◆ **Work order**
The whole listing is to be returned exactly.

◆ **Source material**
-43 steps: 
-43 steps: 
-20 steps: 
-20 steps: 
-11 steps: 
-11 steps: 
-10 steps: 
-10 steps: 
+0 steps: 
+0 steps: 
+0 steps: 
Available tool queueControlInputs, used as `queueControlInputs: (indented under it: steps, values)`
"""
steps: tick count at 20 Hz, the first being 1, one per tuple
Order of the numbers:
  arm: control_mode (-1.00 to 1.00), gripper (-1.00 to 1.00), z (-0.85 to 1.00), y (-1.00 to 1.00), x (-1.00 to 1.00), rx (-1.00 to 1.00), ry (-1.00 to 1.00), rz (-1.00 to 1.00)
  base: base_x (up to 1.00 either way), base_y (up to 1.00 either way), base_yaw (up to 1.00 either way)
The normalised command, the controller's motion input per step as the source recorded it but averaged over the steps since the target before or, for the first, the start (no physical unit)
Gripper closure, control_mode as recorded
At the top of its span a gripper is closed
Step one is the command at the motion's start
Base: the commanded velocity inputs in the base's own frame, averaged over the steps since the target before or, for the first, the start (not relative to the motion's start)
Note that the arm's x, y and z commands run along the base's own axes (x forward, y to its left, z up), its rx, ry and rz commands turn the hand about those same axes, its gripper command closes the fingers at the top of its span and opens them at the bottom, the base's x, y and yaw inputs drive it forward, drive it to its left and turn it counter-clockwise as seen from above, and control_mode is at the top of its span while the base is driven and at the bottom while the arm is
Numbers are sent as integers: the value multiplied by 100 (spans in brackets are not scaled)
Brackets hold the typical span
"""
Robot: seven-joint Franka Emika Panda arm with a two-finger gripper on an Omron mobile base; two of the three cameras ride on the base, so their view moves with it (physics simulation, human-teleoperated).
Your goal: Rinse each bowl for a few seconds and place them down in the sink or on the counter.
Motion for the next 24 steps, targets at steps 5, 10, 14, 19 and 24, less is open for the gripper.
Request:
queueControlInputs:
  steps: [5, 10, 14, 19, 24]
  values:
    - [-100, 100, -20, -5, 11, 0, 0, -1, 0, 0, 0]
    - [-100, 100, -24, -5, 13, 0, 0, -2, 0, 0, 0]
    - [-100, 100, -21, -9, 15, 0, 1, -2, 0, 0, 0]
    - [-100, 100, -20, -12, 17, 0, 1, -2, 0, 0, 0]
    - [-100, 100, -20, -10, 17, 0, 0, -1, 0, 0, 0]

◆ **Response**
-43 steps: 
-43 steps: 
-20 steps: 
-20 steps: 
-11 steps: 
-11 steps: 
-10 steps: 
-10 steps: 
+0 steps: 
+0 steps: 
+0 steps: 
Available tool queueControlInputs, used as `queueControlInputs: (indented under it: steps, values)`
"""
steps: tick count at 20 Hz, the first being 1, one per tuple
Order of the numbers:
  arm: control_mode (-1.00 to 1.00), gripper (-1.00 to 1.00), z (-0.85 to 1.00), y (-1.00 to 1.00), x (-1.00 to 1.00), rx (-1.00 to 1.00), ry (-1.00 to 1.00), rz (-1.00 to 1.00)
  base: base_x (up to 1.00 either way), base_y (up to 1.00 either way), base_yaw (up to 1.00 either way)
The normalised command, the controller's motion input per step as the source recorded it but averaged over the steps since the target before or, for the first, the start (no physical unit)
Gripper closure, control_mode as recorded
At the top of its span a gripper is closed
Step one is the command at the motion's start
Base: the commanded velocity inputs in the base's own frame, averaged over the steps since the target before or, for the first, the start (not relative to the motion's start)
Note that the arm's x, y and z commands run along the base's own axes (x forward, y to its left, z up), its rx, ry and rz commands turn the hand about those same axes, its gripper command closes the fingers at the top of its span and opens them at the bottom, the base's x, y and yaw inputs drive it forward, drive it to its left and turn it counter-clockwise as seen from above, and control_mode is at the top of its span while the base is driven and at the bottom while the arm is
Numbers are sent as integers: the value multiplied by 100 (spans in brackets are not scaled)
Brackets hold the typical span
"""
Robot: seven-joint Franka Emika Panda arm with a two-finger gripper on an Omron mobile base; two of the three cameras ride on the base, so their view moves with it (physics simulation, human-teleoperated).
Your goal: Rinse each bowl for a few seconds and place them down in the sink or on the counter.
Motion for the next 24 steps, targets at steps 5, 10, 14, 19 and 24, less is open for the gripper.
Request:
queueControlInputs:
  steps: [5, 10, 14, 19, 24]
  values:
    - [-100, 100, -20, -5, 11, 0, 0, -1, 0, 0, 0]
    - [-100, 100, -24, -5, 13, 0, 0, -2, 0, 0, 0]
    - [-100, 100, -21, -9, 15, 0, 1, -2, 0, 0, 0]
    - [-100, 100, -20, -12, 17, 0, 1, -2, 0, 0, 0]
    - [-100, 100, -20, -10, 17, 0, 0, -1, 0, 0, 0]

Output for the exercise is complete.